CDMX.- Hay series que vemos para distraernos y otras que nos dejan pensando varios días después. Pluribus es de esas que no se van fácil, pero no puedes dejar de verla. El creador de Breaking Bad vuelve a demostrar que sabe contar historias que incomodan y que nos obligan a mirarnos hacia adentro. Esta vez nos propone una pregunta sencilla, pero potente: ¿qué harías si descubres que eres de las pocas personas que siguen teniendo pensamientos propios?

La humanidad parece haber alcanzado una estabilidad inesperada: guerras, crisis y conflictos han terminado drásticamente. De pronto, el mundo se para y todos los sobrevivientes se manejan de manera demasiado coordinada y la razón es impactante: un virus que hace que la mayoría de las personas ahora formen parte de una mente colectiva que unifica decisiones, conocimientos y emociones.

En medio de ese nuevo orden, un pequeño grupo descubre que conserva su individualidad. Entre ellos está Carol Sturka, una escritora nada sencilla, con un carácter fuerte y un punto claramente egoísta, pero también con una profunda convicción que todavía es posible elegir. Quizá el futuro de la Tierra esté en sus manos: en su capacidad de cuestionar, de resistirse y de decidir si esa nueva armonía global es realmente el destino que la humanidad debe aceptar.

En el mundo de Pluribus, la mente colectiva no se presenta como un villano evidente; todo funciona, no hay discusiones visibles ni caos constante, al contrario, inquietantemente todo bien. La idea podría sonar como la solución perfecta para un planeta dividido, pero aparece el otro lado de la moneda: ¿qué pasa cuando para lograr esa armonía tenemos que renunciar a decidir por nosotros mismos?

La serie no necesita grandes explosiones ni escenas exageradas para atraparnos. Lo hace desde lo cotidiano, desde pequeños gestos, desde esa sensación que algo está ligeramente fuera de lugar. El suspenso nace del silencio, de la extrema felicidad y paz, y eso la vuelve todavía más inquietante.

Lo que más me atrapa de Pluribus es que no intenta darnos respuestas fáciles. No nos dice si la mente colectiva es buena o mala, no nos señala un camino correcto, más bien, nos deja con la duda constante: ¿es preferible un mundo sin conflictos aunque eso signifique perder la individualidad? ¿Hasta qué punto estamos dispuestos a ceder nuestra voz a cambio de una desconocida estabilidad?

Visualmente, la serie es impecable. La fotografía construye un mundo limpio, ordenado, casi demasiado perfecto. Los espacios abiertos transmiten calma, pero también una extraña sensación de vacío. En los interiores todo parece alineado, medido, como si nada pasara, la personalidad no existe. Esa estética acompaña muy bien la idea de un planeta que funciona bajo una sola conciencia.

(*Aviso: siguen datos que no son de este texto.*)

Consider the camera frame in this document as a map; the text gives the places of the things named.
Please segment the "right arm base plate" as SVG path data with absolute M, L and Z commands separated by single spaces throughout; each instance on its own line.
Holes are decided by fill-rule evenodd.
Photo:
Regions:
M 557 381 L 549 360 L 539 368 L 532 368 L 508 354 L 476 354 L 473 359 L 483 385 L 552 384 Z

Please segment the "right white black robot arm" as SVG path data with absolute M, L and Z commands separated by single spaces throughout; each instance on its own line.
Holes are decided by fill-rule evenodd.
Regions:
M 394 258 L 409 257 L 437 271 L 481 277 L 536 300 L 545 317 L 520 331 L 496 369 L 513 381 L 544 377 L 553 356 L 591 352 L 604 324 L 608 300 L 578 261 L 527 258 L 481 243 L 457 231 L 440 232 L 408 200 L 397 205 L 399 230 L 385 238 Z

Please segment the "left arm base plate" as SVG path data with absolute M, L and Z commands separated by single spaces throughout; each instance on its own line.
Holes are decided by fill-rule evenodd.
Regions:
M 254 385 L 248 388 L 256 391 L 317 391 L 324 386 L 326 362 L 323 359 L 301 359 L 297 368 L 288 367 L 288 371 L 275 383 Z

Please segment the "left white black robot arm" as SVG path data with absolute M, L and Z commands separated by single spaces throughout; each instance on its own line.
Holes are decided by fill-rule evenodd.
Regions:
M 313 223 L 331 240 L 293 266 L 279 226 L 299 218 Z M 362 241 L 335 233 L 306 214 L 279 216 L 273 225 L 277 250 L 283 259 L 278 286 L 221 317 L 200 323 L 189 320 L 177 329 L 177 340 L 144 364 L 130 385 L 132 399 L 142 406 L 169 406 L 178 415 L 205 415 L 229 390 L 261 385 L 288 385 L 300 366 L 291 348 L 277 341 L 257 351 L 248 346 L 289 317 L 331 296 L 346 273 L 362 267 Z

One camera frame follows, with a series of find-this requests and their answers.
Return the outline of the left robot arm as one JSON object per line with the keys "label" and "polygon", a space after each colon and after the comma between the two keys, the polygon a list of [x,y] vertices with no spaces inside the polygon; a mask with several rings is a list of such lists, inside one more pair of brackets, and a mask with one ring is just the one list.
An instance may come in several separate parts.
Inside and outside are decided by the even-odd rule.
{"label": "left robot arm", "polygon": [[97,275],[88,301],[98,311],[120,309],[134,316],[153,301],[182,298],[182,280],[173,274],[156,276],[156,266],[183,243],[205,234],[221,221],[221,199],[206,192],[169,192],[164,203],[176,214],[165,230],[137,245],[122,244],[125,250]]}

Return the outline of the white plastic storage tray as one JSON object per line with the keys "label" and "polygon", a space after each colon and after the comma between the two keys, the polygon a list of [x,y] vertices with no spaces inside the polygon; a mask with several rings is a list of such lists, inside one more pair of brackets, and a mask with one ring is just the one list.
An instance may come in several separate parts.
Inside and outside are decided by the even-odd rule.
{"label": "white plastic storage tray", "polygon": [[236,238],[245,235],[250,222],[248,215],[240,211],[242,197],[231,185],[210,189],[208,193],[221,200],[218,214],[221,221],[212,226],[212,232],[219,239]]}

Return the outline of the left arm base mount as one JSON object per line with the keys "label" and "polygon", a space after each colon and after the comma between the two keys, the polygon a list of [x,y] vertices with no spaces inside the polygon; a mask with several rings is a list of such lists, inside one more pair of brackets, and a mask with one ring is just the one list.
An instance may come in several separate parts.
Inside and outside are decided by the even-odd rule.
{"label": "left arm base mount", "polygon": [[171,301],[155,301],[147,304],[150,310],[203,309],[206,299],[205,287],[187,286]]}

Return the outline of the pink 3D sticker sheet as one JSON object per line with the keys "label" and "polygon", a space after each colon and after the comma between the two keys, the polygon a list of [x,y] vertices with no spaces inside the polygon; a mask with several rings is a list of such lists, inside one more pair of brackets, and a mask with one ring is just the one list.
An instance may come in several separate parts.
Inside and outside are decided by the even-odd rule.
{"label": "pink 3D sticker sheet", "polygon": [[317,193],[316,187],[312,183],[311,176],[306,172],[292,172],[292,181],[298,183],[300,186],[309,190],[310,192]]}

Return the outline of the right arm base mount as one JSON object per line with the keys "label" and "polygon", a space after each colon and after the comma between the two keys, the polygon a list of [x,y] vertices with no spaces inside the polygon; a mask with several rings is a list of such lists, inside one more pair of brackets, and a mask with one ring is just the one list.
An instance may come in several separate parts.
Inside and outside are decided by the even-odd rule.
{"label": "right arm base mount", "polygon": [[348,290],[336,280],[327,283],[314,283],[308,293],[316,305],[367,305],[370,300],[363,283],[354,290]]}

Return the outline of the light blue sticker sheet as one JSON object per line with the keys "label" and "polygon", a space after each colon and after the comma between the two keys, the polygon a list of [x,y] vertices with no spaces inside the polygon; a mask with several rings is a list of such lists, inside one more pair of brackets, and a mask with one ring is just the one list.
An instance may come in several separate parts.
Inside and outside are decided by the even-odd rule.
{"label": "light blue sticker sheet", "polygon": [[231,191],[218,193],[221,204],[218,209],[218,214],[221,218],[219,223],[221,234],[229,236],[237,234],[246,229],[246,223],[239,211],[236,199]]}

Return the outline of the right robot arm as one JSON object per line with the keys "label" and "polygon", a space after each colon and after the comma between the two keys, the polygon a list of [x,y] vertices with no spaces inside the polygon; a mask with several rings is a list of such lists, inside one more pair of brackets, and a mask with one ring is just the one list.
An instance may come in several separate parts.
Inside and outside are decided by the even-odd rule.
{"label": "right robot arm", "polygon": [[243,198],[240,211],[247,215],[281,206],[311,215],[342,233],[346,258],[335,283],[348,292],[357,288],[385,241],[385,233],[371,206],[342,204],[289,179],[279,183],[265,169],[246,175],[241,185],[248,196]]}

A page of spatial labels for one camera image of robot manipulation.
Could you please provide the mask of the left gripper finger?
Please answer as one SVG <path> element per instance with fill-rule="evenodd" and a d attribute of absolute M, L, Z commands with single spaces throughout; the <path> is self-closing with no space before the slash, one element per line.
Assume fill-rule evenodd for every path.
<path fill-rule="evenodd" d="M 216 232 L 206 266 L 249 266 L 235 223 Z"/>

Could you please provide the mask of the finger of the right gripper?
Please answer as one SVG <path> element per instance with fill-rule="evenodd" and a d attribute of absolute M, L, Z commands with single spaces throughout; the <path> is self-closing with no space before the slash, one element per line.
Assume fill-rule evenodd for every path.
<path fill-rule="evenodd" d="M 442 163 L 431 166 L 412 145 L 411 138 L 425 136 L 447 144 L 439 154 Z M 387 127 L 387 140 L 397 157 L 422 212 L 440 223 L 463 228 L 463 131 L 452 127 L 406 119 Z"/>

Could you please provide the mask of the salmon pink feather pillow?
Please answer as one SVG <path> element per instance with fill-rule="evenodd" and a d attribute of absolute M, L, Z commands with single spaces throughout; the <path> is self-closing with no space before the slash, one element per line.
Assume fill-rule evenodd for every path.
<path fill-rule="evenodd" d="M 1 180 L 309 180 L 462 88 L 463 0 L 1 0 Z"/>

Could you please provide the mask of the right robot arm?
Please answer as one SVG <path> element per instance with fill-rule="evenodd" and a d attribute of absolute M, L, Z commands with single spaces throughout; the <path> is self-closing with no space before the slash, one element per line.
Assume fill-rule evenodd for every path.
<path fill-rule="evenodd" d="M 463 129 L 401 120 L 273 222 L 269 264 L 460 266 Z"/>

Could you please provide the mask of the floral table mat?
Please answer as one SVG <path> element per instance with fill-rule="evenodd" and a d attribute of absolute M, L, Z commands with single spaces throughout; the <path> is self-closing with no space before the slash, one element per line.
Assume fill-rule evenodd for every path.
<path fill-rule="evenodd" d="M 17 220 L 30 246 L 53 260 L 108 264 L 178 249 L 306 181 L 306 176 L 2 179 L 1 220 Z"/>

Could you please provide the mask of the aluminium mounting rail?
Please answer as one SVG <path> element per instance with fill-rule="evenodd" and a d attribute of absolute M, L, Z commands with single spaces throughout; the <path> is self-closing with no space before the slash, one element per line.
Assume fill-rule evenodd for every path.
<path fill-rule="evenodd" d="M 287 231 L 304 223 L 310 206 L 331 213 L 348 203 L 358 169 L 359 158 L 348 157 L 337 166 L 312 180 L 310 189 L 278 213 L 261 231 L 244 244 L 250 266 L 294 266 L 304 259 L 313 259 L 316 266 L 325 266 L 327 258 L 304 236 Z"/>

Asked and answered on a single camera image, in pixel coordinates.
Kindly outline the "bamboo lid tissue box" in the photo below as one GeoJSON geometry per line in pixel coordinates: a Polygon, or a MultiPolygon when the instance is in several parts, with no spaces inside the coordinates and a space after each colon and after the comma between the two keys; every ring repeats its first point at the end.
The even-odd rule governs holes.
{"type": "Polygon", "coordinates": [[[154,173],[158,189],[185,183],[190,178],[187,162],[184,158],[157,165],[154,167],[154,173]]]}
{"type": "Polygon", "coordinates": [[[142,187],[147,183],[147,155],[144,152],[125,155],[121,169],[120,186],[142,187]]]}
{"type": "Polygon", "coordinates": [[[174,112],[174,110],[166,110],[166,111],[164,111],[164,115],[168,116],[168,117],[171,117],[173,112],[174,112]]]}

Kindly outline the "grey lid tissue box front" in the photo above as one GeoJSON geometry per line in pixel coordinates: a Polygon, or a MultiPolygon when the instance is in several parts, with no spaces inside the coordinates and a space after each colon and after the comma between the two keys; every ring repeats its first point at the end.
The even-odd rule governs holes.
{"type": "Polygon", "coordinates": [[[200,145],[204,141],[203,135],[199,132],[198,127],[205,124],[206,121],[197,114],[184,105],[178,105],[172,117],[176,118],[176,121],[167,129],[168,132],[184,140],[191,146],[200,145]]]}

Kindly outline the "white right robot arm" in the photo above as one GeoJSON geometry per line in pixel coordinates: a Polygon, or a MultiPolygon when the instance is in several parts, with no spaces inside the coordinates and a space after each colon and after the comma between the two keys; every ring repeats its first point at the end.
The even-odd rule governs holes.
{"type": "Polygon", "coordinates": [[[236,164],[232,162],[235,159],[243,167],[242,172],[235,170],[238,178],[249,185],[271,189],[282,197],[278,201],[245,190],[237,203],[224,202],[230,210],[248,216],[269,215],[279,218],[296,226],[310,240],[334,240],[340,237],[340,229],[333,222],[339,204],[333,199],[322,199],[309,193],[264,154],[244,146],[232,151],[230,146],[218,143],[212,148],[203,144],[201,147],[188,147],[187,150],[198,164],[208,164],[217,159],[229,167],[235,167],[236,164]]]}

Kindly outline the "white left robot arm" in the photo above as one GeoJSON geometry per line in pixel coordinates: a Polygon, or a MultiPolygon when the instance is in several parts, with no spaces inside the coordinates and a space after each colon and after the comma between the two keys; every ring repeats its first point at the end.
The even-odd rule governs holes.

El trabajo actoral es otro de sus grandes aciertos. Hay una coordinación muy precisa entre los personajes que realmente transmite la sensación que todos comparten el mismo pensamiento. No se trata de actuaciones rígidas, sino de una sincronía sutil: miradas que coinciden, pausas iguales, respuestas que parecen anticipadas. Eso genera una atmósfera fascinante y perturbadora al mismo tiempo.

Pluribus nos mantiene pegados a la pantalla porque toca un tema muy actual: la tensión entre pertenecer y ser diferente, entre formar parte de algo más grande y defender la propia voz. No es una historia cómoda y quizá por eso es tan necesaria. Disponible en la plataforma Apple TV.

 

 

*Oaxaqueña, productora de cine, gestora cultural y directora del Festival Internacional de Cine y Comedia 24 Risas por Segundo.